From here, the researchers moved to end-to-end test development. They wrote Playwright tests for each task that applies these generated patches which were then “triple-verified” by professional software engineers.
“Tests simulate real-world user flows, such as logging into the application, performing complex actions (making financial transactions) and verifying that the model’s solution works as expected,” the paper explains.
Test results
After running the test, the researchers found that none of the models earned the full $1 million value of the tasks. Claude 3.5 Sonnet, the best-performing model, earned only $208,050 and resolved 26.2% of the individual contributor issues. However, the researchers point out, “the majority of its solutions are incorrect, and higher reliability is needed for trustworthy deployment.”
The models performed well across most individual contributor tasks, with Claude 3.5-Sonnet performing best, followed by o1 and GPT-4o.
“Agents excel at localizing, but fail to root cause, resulting in partial or flawed solutions,” the report explains. “Agents pinpoint the source of an issue remarkably quickly, using keyword searches across the whole repository to quickly locate the relevant file and functions — often far faster than a human would. However, they often exhibit a limited understanding of how the issue spans multiple components or files, and fail to address the root cause, leading to solutions that are incorrect or insufficiently comprehensive.

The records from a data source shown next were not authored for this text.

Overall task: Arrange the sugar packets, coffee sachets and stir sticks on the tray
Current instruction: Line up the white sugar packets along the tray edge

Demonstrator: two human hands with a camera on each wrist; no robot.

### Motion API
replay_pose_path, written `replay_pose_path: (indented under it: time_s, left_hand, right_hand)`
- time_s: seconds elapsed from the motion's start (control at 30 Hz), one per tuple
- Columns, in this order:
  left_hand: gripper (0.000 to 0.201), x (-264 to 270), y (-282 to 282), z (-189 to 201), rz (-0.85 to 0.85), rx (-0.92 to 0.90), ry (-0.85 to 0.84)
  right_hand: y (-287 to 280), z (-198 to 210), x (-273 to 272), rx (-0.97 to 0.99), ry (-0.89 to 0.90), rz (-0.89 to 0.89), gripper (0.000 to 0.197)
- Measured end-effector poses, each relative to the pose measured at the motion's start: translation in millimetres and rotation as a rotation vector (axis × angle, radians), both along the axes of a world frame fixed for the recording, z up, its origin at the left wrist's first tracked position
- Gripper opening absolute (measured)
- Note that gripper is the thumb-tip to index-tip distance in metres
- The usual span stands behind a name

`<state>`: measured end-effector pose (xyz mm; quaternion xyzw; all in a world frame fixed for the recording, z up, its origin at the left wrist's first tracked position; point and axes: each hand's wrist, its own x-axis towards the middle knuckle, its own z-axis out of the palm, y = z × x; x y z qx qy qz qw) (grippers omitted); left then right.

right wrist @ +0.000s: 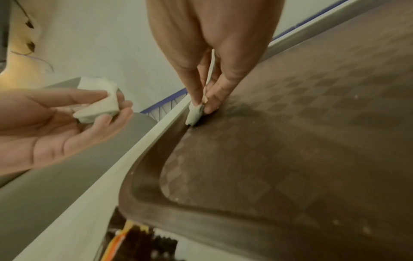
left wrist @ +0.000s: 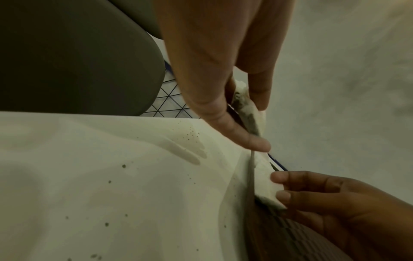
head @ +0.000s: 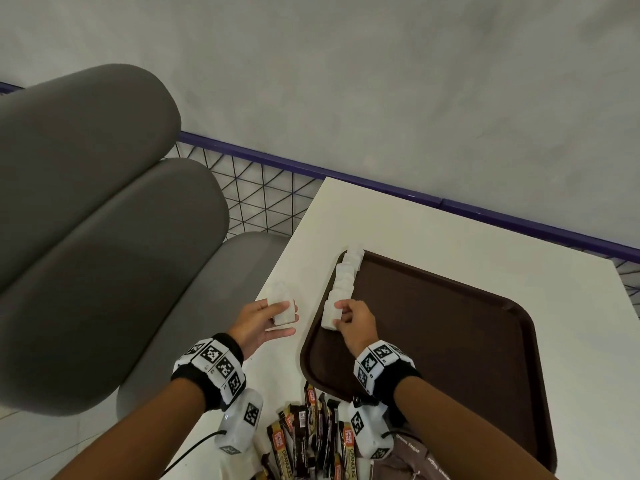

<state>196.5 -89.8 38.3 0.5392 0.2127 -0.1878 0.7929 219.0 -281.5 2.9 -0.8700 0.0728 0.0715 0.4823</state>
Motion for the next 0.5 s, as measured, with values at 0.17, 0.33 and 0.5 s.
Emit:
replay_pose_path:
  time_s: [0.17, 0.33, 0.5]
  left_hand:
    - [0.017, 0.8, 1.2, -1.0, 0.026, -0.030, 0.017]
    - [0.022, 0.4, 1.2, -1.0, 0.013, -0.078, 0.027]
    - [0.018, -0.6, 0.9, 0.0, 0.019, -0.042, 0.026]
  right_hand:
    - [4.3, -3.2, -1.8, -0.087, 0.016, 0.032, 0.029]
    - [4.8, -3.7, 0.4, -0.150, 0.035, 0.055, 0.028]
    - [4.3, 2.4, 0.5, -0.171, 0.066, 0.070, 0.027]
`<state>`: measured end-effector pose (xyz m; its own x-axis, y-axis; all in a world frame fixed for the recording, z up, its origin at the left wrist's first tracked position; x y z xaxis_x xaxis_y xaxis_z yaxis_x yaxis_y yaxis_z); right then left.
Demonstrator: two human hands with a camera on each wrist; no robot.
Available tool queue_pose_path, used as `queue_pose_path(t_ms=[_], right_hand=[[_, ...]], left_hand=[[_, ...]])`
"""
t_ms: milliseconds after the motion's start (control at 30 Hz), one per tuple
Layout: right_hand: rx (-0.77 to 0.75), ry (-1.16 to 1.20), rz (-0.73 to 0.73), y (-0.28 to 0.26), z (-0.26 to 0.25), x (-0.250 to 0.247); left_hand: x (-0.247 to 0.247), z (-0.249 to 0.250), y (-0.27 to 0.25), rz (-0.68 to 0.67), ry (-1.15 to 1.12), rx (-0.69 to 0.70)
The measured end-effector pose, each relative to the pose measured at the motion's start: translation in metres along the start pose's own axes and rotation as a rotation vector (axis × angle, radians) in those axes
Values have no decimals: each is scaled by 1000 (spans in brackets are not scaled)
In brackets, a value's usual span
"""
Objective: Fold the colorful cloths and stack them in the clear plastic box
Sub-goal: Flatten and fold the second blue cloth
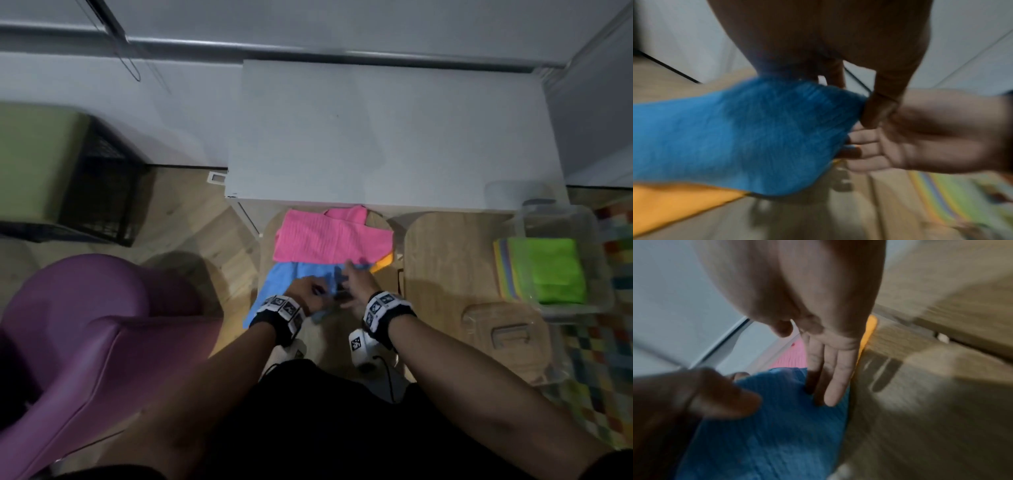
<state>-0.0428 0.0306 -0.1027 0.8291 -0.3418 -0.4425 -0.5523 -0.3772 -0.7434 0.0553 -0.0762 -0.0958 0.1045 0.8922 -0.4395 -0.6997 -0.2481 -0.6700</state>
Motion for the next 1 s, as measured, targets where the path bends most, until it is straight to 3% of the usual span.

We rarely find cases where the agent aims to reproduce the issue or fails due to not finding the right file or location to edit.”
Interestingly, the models all performed better on manager tasks that required reasoning to evaluate technical understanding.
These benchmark tests showed that AI models can solve some “low-level” coding problems and can’t replace “low-level” software engineers yet. The models still took time, often made mistakes, and couldn’t chase a bug around to find the root cause of coding problems. Many “low-level” engineers work better, but the researchers said this may not be the case for very long.